Man, is it hard to change our habits… I don’t mean habits like smoking or gambling or drinking or worse. No, I’m talking about those little daily things we do. Where something goes, how a certain thing is supposed to be done, making sure things are done at the right time and in the right order. Those kinds of habits. And sometimes it gets to the point where it becomes a big deal if things don’t go as planned.

For instance, I had a friend one time who was trying to get used to a different living arrangement. He had been living alone for a handful of years and his girlfriend who had a small child had just moved in with him. He said it was something he wanted, but that before, “it was so nice to come home after work and just sit and watch some sports in front of the TV and eat my frozen dinner.”

But he did admit life was much more interesting now with a child in the house and he was well on his way to starting new habits.
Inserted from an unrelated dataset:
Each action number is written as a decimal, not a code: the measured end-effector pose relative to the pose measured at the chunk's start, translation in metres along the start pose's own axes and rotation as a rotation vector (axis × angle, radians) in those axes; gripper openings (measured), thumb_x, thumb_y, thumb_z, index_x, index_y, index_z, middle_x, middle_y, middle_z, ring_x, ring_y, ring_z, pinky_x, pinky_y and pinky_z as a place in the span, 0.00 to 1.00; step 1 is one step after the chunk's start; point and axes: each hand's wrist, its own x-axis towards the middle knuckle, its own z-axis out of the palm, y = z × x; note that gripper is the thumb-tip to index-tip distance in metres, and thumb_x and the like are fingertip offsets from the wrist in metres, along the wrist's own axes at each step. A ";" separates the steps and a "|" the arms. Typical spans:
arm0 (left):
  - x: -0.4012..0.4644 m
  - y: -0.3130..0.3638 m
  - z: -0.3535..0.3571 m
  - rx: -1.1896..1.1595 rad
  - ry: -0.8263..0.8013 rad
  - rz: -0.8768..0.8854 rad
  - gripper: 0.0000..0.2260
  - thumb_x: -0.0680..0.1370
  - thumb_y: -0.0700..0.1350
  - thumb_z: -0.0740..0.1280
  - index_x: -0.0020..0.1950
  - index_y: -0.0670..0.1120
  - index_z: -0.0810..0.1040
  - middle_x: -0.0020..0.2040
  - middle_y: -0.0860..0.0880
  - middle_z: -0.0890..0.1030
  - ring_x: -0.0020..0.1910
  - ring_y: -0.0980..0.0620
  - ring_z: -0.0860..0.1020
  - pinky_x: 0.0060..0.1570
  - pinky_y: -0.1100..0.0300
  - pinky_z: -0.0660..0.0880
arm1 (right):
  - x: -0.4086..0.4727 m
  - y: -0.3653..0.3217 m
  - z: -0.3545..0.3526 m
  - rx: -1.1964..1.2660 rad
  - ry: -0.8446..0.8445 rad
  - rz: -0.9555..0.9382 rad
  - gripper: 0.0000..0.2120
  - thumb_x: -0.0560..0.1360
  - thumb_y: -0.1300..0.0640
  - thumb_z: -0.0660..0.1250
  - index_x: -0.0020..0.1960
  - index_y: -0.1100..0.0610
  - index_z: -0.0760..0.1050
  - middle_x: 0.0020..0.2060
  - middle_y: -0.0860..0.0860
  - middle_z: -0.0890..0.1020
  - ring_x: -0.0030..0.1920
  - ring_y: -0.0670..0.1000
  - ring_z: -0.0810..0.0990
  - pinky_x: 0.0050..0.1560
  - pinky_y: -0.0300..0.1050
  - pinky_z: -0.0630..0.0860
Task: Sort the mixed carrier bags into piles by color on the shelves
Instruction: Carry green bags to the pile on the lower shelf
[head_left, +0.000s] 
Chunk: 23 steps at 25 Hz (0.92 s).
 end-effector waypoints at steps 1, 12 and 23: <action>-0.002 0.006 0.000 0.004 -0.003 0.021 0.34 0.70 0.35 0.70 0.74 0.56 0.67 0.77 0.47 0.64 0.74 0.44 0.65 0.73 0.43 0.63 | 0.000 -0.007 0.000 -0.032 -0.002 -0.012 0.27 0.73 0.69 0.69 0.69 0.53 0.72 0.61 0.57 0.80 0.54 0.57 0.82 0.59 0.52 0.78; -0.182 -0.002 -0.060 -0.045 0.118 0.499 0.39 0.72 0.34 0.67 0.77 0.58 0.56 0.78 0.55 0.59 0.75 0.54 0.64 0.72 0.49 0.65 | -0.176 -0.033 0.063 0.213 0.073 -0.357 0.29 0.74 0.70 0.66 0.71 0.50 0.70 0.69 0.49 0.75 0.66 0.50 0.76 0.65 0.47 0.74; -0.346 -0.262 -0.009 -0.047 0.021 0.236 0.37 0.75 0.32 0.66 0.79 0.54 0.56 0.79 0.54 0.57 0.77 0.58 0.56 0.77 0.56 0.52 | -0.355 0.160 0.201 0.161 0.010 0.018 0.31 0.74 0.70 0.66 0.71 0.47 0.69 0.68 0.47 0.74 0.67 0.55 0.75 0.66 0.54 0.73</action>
My daughter Caroline’s 40th birthday is coming up Sunday, and when thinking of the last time she came to visit from San Antonio – the one in Texas – I understood what he was talking about. Not sitting alone in front of the TV eating a frozen dinner part, but the idea that although seeing my daughter was delightful, super-duper and in the parlance of my parent’s generation, the cat’s pajamas, I had to abandon my little habits and adopt new ones, like patiently waiting for another person to get out of the bathroom for one.

The giving up of my home routine for one week was like a mini-vacation even though I was still working (at home), and sort of gave me a chance to – in today’s parlance – reboot.

Trouble is when I go to reboot I sometimes end up with a mental blue screen of death.

Anyway, I enjoy spending live in-person time with my kids instead of over Skype or Facetime, those technologies that were once the purview of science fiction.

Speaking of which, a couple of weeks ago was the 165th birthday of scientist and engineer Nicola Tesla, who wrote in Popular Mechanics in 1909, “It will soon be possible to transmit wireless messages around the world so simply that any individual can carry and operate his own apparatus.” He knew what people wanted, apparently.

Anyway, the last time she came to visit was before the pandemic, and since her medical condition puts her in a high-risk category, it may be a good while before she flies.

Does anyone remember when you used to look forward to flying? In an aircraft, I mean, not in one of those occasional weird dreams. If I remember correctly, there was a time when security was nothing more than a metal detector at the gate; you breezed through while wearing your shoes and you could take your own food and water along.

Hemingway once said, “When you stop doing things for fun you might as well be dead,” but as I mentioned before, I wouldn’t include flying in the ‘things for fun’ category anymore.

I’m not really complaining (grumbling maybe) and try to take in stride the precautions taken in this crazy world of ours, but in a strange way, I envy the Z-generation people for whom it’s normal to go through airport security screenings in sock feet and get x-rayed and backscattered and the rest. They never experienced air travel any other way.

It may be hard for them to imagine, but there was a time when airlines were scrambling to get you to board one of their jets and offering all kinds of frills, including full meals instead of a complimentary bag of Gardetto’s or peanuts. I’m thinking of the first airline I flew on at 18 years old; Braniff, the hippy-est airline at the time, whose 707s were painted in psychedelic colors and staffed by stewardesses in mini-skirts and hot pants. They also had fairly roomy seats, even in coach, and served full meals. I guess most of those groovy 707s ended up on the scrap heap, along with those wide seats, smoking sections and rock ‘n roller flight attendants.

They say the only permanent thing is change, or put another way, “The way up and the way down are one and the same. Living and dead, waking and sleeping, young and old, are the same.”

By the way, besides my daughter’s birthday, this Sunday, July 25 is one of the lesser-known American holidays, National Parents Day. It was passed by Congress in 1994 establishing the fourth Sunday of July as a perennial day of commemoration.

Gifts are not required. Just hang out with ‘em is all, in one form or another.